The prognosis is not fatal, argues Scariolo. With so many absentees, he has had to throw new faces into action in this campaign. It has needed something special from Gasol, a little help from Nikola Mirotic. But others have at least held their own with Sergio Rodriguez slotting into the playmaking role Calderon has long made his own.

"This year, we're more cohesive," Pau Gasol says. "We've worked together from the beginning, we're a little more concentrated. We weren't favorites this year to be where we are, at the point of the championship, because we have so many players who are missing. So we were just able to focus, work together and reaching our goals."

And they have, after all, advanced further than 12 months ago, on home soil, when Spain united in silent disbelief when they exited the FIBA World Cup at the quarterfinal stage with a loss to France. It was unforeseen. "Everybody talked about the USA-Spain final," Gasol adds. "The championship was made for us to find ourselves in the final. In the end, we lose in the quarterfinals and we're out."

It brought evolution, from then to now. "There were a lot of different scenarios. Different coaching staff. But the essence, the spirit of the team, remains the same. It's just last year it wasn't meant to be. But this year we have the chance to do something special."

Even after becoming world champions in 2006, after being crowned as the kings of Europe in 2009 and 2011, to take gold in 2015 might be Spain's finest hour. "Absolutely," Fernandez declares. "Because we have a very good generation, a lot of new players. To play with new guys is sometimes difficult because they don't know the tournament."

Victory over their old foes would not be an act of vengeance for 2003. "We have beaten them since," says Reyes. Just an act of rejuvenation. Losses to Italy and Serbia in the opening round of the tournament in Berlin nearly sent the Spanish on their way. The era would have been over. Instead, by ousting France in the semifinal behind Gasol's 40 points and a mountain of leadership, they get to play for a prize not even they imagined could be theirs.

Lithuania, too, has some redemption to seek. Two years ago in Slovenia, perhaps even deeper and stronger than they are now, they were ruthlessly crushed by the French and had to settle for silver.

"The 2013 final hurt us," their point guard Mantas Kalnietis admitted. "We were flat in the game and France were better than us on the day. We don't want the same thing happening again here. We can learn from our mistakes that we made in Slovenia and play with the heart and determination that got us here in the first place."

The two finalists have so much in common, says Scariolo, who confirmed to ESPN.com that he will look to land a seat on an NBA bench once the 2016 Olympics are done. "It is certainly not the two teams with the most talent.
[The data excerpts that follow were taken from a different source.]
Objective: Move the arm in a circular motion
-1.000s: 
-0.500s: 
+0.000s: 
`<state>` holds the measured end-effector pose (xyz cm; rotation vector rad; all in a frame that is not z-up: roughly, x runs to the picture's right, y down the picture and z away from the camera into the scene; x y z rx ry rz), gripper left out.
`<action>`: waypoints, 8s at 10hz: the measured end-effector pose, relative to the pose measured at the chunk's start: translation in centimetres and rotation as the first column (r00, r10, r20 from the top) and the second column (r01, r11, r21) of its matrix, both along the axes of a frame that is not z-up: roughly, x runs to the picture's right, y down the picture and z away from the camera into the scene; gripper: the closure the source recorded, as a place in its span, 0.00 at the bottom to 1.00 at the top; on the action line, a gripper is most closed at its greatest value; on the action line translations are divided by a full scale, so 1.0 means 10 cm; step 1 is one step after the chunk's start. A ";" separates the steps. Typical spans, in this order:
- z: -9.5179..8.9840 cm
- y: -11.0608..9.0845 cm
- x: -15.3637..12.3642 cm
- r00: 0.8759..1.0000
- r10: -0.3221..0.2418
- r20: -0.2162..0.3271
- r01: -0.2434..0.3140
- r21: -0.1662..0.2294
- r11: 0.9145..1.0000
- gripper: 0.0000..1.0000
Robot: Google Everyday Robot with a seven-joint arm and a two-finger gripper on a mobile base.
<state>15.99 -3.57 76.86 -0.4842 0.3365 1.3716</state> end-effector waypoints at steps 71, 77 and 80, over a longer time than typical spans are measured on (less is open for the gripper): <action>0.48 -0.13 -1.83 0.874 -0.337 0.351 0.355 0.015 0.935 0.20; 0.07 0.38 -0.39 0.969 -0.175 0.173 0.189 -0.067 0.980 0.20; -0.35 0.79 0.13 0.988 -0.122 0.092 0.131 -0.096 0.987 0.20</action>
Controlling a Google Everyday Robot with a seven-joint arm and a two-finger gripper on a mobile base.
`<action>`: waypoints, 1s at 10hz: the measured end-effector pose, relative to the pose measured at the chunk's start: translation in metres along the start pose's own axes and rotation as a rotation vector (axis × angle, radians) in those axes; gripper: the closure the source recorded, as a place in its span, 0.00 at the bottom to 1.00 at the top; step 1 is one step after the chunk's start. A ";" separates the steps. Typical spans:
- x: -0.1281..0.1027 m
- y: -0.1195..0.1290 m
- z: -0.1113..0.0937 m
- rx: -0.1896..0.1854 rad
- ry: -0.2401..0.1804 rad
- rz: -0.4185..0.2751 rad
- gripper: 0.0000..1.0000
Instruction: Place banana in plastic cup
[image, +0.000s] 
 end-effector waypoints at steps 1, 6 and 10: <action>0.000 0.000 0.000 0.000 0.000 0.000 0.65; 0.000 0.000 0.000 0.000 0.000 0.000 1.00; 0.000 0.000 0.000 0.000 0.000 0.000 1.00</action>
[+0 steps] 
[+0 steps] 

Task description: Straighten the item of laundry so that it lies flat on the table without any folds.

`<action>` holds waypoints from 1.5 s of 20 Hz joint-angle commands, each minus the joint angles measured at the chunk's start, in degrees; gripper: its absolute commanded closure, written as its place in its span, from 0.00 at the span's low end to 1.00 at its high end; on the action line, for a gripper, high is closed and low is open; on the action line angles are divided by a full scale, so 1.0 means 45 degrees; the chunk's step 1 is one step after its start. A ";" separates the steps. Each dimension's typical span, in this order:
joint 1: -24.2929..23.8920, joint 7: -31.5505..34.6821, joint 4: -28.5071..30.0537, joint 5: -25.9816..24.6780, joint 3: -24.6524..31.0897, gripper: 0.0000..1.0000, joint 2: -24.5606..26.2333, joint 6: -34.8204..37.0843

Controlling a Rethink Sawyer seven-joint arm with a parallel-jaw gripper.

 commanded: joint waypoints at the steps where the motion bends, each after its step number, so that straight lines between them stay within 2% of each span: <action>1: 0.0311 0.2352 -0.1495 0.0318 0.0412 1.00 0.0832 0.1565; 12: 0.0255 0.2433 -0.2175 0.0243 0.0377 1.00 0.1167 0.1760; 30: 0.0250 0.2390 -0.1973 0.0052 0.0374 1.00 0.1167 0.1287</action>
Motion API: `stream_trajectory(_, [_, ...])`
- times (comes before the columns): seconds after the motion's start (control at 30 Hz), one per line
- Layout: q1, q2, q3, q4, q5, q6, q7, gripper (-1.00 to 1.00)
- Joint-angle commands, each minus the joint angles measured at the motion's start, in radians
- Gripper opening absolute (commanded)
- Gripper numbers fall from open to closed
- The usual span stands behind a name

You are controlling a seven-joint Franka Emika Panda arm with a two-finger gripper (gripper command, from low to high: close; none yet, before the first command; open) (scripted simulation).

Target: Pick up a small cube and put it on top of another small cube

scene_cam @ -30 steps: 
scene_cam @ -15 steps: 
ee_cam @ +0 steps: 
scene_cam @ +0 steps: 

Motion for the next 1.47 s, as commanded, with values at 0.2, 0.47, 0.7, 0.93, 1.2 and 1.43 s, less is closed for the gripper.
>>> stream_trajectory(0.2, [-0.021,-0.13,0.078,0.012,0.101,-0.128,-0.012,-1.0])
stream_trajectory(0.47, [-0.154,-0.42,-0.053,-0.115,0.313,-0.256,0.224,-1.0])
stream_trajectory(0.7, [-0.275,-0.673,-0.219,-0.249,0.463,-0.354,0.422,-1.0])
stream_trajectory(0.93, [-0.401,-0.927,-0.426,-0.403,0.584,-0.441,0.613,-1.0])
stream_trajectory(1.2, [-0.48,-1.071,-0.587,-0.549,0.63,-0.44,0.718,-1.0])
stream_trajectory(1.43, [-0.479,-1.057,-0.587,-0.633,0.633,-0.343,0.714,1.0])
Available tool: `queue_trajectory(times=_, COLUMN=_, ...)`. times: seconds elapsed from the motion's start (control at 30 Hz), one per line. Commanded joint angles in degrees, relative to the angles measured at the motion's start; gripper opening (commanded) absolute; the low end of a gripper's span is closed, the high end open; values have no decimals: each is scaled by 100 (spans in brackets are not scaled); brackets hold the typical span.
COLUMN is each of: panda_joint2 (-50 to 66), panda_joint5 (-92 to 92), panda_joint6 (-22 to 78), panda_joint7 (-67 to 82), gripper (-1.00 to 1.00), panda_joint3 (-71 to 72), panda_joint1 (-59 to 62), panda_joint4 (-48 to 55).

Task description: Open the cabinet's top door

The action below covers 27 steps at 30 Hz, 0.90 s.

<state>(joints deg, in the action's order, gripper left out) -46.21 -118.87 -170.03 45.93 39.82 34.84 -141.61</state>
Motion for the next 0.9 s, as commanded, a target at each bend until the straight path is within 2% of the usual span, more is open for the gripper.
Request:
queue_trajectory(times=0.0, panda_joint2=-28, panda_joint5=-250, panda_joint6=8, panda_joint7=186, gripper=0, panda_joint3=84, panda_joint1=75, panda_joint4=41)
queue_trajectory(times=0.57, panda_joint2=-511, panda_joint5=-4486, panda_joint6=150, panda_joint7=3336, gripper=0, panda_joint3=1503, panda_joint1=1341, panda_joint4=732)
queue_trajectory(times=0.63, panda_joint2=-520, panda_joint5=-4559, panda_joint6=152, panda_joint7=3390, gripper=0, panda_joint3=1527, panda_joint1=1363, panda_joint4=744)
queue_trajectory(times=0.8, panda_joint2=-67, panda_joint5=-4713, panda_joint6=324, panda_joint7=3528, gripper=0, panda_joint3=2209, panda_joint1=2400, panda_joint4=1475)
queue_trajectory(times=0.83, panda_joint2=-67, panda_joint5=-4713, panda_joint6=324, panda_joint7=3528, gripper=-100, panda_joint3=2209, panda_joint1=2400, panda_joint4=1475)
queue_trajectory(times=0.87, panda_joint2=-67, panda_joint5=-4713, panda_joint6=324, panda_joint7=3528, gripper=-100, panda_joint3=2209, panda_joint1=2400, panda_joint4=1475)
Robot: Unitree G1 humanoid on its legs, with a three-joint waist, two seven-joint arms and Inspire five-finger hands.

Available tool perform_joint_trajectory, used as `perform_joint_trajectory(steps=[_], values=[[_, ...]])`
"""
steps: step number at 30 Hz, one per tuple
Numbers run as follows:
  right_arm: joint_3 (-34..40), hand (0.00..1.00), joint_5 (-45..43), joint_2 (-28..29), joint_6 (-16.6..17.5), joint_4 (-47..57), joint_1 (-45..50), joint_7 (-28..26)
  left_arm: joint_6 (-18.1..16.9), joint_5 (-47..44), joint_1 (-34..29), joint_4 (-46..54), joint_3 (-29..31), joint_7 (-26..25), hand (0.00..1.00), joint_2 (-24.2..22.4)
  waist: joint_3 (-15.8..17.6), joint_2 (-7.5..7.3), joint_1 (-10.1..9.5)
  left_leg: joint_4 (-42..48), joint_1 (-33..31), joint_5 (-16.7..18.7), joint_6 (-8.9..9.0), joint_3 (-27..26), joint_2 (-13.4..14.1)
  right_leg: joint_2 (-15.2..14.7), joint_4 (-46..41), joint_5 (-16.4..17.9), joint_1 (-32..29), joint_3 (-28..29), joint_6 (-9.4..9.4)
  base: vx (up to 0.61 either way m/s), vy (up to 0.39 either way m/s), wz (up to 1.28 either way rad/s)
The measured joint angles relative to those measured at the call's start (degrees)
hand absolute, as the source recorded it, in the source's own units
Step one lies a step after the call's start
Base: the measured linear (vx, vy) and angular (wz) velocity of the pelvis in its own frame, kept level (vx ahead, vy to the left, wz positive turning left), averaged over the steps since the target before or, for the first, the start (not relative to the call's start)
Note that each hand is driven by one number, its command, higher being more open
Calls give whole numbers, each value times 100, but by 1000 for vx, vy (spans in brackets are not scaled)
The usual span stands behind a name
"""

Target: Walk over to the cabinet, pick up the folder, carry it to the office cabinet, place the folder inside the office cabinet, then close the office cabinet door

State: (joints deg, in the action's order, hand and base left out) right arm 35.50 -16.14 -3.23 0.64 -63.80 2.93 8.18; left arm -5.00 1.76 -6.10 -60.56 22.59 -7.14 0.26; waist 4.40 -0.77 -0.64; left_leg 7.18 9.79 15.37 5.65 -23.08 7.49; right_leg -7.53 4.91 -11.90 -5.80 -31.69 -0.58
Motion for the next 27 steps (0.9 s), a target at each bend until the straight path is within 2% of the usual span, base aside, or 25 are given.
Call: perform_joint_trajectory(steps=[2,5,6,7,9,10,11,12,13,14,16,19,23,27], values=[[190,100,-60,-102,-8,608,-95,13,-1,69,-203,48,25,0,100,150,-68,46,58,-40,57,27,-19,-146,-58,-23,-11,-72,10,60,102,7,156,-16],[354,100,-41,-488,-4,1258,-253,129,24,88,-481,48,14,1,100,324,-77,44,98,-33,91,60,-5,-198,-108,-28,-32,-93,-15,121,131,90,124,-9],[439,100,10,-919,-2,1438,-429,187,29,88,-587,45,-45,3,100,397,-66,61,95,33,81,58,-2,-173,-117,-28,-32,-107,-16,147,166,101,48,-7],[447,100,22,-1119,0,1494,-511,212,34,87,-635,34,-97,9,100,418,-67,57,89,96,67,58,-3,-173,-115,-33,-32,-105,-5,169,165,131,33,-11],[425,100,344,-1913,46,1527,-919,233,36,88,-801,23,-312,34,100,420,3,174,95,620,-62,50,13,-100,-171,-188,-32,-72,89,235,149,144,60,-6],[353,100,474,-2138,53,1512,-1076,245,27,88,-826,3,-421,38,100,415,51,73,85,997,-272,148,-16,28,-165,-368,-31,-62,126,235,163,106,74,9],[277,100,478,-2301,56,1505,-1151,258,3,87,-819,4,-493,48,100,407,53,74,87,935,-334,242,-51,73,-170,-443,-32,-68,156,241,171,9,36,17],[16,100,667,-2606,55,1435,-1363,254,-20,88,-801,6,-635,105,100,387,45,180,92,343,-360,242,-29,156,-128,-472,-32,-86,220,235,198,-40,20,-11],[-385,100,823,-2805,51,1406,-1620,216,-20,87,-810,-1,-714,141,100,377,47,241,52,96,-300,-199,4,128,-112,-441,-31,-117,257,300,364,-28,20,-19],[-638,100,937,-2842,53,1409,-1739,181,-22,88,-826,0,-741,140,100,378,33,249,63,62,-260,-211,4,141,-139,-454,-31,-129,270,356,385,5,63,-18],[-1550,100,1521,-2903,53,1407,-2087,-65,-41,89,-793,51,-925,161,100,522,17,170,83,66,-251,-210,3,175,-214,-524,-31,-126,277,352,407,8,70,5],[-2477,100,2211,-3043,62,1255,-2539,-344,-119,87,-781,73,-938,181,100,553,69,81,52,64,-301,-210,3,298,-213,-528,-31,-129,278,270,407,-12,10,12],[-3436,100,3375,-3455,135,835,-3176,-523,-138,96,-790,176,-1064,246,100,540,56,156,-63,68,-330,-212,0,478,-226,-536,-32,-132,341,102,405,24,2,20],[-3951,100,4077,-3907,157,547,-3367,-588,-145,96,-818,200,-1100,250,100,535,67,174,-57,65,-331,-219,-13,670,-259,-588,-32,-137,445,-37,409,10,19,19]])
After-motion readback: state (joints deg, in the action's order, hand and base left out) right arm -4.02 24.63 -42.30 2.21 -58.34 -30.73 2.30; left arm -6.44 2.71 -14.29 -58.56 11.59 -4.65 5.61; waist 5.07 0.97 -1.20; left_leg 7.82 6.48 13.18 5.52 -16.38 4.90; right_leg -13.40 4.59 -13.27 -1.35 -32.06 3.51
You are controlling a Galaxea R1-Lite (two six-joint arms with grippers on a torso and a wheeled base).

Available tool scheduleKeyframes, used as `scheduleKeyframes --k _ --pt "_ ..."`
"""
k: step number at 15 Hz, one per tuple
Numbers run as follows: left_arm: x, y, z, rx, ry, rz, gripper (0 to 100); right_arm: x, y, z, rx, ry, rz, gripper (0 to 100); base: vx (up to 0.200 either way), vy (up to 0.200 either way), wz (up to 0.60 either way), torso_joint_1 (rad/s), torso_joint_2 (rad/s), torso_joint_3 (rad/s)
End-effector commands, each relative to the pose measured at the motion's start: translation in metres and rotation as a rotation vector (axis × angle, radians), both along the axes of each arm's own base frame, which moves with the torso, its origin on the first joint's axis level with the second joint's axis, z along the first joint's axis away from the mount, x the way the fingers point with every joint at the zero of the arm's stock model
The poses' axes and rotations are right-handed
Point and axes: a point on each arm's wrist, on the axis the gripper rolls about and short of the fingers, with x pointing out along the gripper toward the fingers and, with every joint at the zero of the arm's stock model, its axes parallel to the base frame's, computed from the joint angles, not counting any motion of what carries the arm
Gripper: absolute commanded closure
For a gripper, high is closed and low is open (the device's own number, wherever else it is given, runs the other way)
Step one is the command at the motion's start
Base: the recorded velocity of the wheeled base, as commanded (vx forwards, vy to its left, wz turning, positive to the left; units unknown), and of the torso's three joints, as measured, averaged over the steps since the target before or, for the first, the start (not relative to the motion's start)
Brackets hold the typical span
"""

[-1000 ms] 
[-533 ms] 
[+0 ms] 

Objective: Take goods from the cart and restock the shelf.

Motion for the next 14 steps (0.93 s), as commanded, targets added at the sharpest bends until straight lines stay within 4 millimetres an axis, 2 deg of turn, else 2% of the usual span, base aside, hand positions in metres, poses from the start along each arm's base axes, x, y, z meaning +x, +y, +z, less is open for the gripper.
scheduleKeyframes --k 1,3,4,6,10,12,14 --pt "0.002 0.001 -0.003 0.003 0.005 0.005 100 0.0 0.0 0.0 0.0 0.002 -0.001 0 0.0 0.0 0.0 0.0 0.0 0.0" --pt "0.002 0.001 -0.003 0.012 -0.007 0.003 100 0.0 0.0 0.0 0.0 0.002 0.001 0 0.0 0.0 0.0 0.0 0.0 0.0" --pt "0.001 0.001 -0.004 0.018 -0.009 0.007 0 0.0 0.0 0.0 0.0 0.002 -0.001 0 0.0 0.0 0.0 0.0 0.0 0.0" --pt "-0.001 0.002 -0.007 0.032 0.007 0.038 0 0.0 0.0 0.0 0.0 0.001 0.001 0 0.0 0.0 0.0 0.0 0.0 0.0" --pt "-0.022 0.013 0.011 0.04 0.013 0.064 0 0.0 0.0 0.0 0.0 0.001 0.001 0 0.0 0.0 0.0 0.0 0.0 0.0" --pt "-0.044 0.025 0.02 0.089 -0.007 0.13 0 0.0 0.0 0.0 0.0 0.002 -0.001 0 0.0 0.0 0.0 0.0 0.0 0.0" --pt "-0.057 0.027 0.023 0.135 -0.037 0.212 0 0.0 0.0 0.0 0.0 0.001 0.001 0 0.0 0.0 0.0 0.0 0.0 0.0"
That's obvious and evident.

"But in theory, we can consider ourselves equal in qualities that are more intangible than the two teams [France and Serbia] going for the bronze medal. But, in sport you admit there is a margin for mental force, for the spirit of team, for tactics, for other factors that contribute to quality."

How much Toronto center Jonas Valanciunas can shackle Gasol with Lithuania's relentless team defense may sway the destination of the trophy. With a physical bout looming, how much help Spain's Generation Next can provide might determine whether their totem can add to his already-packed résumé.

"They have a very strong team that will make it very difficult to win, by their game and fighting spirit," Gasol observes. "We'll have to stay highly focused because the concentration, working together, that pride and courage.

"Those are the things that have brought us to this final, and now we must make the last effort."

With so much achieved already, there is nothing to lose. But what a formidable gain it would be to land one more title, to have one last stand, even just for old times' sake.